Configuring Hadoop for co-located clusters
If you are co-locating Vertica on any HDFS nodes, there are some additional configuration requirements.
Hadoop configuration parameters
For best performance, set the following parameters with the specified minimum values:
Parameter | Minimum Value |
---|---|
HDFS block size | 512MB |
Namenode Java Heap | 1GB |
Datanode Java Heap | 2GB |
WebHDFS
Hadoop has two services that can provide web access to HDFS:
-
WebHDFS
-
httpFS
For Vertica, you must use the WebHDFS service.
YARN
The YARN service is available in newer releases of Hadoop. It performs resource management for Hadoop clusters. When co-locating Vertica on YARN-managed Hadoop nodes you must make some changes in YARN.
Vertica recommends reserving at least 16GB of memory for Vertica on shared nodes. Reserving more will improve performance. How you do this depends on your Hadoop distribution:
-
If you are using Hortonworks, create a "Vertica" node label and assign this to the nodes that are running Vertica.
-
If you are using Cloudera, enable and configure static service pools.
Consult the documentation for your Hadoop distribution for details. Alternatively, you can disable YARN on the shared nodes.
Hadoop balancer
The Hadoop Balancer can redistribute data blocks across HDFS. For many Hadoop services, this feature is useful. However, for Vertica this can reduce performance under some conditions.
If you are using HDFS storage locations, the Hadoop load balancer can move data away from the Vertica nodes that are operating on it, degrading performance. This behavior can also occur when reading ORC or Parquet files if Vertica is not running on all Hadoop nodes. (If you are using separate Vertica and Hadoop clusters, all Hadoop access is over the network, and the performance cost is less noticeable.)
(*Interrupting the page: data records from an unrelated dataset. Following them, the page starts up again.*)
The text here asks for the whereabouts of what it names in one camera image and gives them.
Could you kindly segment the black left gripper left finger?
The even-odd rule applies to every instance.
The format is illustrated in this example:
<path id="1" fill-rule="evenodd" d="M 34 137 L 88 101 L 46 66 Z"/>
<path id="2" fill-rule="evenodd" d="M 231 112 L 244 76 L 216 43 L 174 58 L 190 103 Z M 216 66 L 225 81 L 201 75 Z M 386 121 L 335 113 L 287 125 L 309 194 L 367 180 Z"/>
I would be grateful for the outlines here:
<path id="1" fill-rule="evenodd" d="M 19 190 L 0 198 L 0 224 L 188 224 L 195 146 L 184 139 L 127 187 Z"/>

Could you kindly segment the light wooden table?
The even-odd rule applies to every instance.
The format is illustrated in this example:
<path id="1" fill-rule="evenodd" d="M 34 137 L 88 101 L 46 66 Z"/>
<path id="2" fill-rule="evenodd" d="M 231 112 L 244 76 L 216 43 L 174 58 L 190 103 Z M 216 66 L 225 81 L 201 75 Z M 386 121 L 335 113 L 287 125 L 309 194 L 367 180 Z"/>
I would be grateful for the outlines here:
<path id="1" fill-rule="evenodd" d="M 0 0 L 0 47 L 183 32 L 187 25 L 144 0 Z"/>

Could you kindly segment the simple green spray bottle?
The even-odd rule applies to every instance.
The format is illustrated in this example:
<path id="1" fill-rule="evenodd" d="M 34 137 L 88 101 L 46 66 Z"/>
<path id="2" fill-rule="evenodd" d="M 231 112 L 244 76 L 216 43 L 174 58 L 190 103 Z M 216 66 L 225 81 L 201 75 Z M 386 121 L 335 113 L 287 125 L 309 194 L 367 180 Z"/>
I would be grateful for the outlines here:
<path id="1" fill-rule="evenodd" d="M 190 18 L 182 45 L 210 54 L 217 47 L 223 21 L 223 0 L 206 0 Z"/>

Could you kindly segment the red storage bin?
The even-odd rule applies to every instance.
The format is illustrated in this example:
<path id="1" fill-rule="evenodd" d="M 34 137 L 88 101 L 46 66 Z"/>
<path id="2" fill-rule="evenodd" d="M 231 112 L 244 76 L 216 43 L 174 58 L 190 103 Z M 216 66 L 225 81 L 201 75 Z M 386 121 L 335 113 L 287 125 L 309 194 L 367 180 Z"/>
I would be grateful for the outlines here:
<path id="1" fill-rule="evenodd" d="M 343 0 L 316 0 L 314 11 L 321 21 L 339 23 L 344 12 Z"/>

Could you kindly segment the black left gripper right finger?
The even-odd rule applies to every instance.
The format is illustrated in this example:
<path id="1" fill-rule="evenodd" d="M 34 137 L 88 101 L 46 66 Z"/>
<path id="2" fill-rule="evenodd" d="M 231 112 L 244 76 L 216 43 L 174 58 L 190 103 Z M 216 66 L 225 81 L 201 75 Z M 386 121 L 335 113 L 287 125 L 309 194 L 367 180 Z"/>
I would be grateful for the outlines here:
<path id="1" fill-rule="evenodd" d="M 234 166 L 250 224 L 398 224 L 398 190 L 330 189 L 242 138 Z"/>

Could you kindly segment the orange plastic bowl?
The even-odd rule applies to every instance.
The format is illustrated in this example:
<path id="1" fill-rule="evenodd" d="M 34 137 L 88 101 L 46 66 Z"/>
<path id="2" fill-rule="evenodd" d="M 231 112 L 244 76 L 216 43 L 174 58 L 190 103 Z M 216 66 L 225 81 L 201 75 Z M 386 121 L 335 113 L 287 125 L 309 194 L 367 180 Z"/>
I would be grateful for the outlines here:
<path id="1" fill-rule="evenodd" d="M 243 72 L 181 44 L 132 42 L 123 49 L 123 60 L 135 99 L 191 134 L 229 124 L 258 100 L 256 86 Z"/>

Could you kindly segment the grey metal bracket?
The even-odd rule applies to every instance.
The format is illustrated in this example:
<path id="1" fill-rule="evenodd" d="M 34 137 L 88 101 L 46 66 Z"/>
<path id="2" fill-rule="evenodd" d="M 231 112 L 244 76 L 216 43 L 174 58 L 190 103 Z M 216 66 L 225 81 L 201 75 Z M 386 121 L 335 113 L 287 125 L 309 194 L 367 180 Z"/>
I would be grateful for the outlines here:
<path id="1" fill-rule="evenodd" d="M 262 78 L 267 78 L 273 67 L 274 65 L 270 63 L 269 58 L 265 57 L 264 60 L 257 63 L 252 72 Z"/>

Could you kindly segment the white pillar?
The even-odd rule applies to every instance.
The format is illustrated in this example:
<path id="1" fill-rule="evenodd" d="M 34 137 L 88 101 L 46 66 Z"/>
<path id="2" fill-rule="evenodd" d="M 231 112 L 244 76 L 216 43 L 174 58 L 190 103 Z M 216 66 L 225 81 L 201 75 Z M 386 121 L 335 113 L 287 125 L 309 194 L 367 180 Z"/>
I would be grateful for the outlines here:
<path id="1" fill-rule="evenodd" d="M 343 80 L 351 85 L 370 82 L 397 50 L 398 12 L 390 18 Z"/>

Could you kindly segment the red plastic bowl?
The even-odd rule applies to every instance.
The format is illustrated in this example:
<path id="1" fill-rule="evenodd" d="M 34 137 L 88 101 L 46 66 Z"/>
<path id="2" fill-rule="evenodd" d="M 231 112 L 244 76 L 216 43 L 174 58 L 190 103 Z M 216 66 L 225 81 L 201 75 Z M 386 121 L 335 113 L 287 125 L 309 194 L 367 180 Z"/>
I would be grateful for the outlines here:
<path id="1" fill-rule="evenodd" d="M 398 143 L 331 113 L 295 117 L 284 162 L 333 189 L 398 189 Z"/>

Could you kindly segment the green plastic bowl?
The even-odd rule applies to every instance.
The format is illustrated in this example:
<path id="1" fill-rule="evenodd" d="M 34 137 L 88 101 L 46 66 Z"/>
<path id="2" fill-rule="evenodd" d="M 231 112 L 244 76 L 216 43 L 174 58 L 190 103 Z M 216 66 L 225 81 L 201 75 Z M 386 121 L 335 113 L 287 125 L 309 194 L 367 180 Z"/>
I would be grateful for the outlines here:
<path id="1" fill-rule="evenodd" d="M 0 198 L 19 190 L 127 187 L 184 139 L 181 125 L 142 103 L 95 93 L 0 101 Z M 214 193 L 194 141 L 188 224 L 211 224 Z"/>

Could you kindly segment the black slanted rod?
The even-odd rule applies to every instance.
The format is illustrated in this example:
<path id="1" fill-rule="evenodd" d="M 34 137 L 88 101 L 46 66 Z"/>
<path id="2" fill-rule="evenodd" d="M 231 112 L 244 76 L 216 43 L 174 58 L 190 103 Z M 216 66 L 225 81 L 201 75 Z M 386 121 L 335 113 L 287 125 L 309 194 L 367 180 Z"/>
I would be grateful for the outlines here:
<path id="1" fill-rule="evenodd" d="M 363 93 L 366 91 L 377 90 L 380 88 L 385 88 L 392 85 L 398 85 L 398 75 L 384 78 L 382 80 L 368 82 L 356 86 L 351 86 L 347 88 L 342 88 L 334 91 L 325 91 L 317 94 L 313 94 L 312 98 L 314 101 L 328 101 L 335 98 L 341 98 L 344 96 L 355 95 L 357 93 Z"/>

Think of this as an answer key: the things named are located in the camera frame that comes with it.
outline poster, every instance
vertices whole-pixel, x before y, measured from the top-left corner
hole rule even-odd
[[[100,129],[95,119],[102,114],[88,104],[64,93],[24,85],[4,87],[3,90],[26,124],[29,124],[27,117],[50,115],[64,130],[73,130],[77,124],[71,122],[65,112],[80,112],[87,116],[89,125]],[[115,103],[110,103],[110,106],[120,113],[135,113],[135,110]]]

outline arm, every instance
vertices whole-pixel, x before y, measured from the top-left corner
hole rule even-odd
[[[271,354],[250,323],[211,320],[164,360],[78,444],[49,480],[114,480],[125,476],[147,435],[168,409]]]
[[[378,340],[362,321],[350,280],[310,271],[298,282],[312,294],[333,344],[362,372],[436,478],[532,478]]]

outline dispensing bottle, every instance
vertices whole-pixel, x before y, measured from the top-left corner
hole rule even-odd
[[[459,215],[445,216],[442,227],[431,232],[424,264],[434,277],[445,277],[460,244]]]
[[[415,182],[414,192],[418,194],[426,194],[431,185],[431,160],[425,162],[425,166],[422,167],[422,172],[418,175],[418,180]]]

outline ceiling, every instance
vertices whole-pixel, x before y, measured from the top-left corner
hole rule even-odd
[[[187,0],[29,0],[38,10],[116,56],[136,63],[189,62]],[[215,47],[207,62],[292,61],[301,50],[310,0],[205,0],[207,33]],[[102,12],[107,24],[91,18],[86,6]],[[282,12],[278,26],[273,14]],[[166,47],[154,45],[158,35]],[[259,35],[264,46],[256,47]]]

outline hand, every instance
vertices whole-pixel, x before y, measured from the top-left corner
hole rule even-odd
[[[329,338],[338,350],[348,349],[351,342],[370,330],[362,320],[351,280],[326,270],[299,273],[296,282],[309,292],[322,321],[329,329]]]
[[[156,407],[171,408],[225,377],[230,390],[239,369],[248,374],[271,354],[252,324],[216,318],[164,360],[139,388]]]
To prevent the undesired movement of data blocks across the HDFS cluster, consider excluding Vertica nodes from rebalancing. See the Hadoop documentation to learn how to do this.
Replication factor
By default, HDFS stores three copies of each data block. Vertica is generally set up to store two copies of each data item through K-Safety. Thus, lowering the replication factor to 2 can save space and still provide data protection.
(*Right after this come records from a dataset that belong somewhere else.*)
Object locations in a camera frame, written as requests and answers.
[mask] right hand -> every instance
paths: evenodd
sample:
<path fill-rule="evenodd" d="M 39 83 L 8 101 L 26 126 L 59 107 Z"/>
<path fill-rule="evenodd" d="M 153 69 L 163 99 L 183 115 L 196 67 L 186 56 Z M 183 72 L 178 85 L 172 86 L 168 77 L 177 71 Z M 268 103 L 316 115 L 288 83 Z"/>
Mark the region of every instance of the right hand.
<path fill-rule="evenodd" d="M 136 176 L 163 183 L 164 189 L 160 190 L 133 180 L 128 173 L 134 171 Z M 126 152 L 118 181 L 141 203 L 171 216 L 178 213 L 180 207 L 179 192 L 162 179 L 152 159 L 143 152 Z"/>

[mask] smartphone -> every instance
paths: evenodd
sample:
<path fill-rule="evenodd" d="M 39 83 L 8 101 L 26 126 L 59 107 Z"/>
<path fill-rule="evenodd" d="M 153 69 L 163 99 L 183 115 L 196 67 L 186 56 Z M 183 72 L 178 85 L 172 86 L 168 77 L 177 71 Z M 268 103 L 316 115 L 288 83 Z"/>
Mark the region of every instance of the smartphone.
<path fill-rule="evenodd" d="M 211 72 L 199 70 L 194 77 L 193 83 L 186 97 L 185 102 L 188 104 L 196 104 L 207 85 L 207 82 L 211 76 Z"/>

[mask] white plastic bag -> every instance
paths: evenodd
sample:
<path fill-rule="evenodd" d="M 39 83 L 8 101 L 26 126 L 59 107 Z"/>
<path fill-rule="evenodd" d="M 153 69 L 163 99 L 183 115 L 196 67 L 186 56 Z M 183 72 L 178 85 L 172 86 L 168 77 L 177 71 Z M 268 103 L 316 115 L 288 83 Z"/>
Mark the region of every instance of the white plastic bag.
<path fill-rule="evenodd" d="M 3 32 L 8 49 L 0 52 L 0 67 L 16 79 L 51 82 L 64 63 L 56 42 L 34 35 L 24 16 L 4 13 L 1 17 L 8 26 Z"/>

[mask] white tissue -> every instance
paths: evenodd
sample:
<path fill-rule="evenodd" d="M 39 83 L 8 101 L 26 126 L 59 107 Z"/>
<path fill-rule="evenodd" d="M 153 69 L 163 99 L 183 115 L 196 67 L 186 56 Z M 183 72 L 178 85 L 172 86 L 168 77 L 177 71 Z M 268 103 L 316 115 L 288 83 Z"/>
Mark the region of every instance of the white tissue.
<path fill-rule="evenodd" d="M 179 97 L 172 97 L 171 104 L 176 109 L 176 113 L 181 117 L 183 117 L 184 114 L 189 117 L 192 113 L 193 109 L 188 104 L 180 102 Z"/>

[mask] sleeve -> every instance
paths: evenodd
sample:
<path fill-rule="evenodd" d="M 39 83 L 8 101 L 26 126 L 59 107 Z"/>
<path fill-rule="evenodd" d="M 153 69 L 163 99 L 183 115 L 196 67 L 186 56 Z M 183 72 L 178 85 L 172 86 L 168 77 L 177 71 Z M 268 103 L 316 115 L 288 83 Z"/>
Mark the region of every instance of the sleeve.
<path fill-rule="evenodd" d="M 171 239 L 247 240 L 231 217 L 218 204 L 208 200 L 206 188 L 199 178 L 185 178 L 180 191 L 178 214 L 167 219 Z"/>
To lower the number of copies HDFS stores, set HadoopFSReplication, as explained in Troubleshooting HDFS storage locations.
Disk space for Non-HDFS use
You also need to reserve some disk space for non-HDFS use. To reserve disk space using Ambari, set dfs.datanode.du.reserved
to a value in the hdfs-site.xml
configuration file.
Setting this parameter preserves space for non-HDFS files that Vertica requires.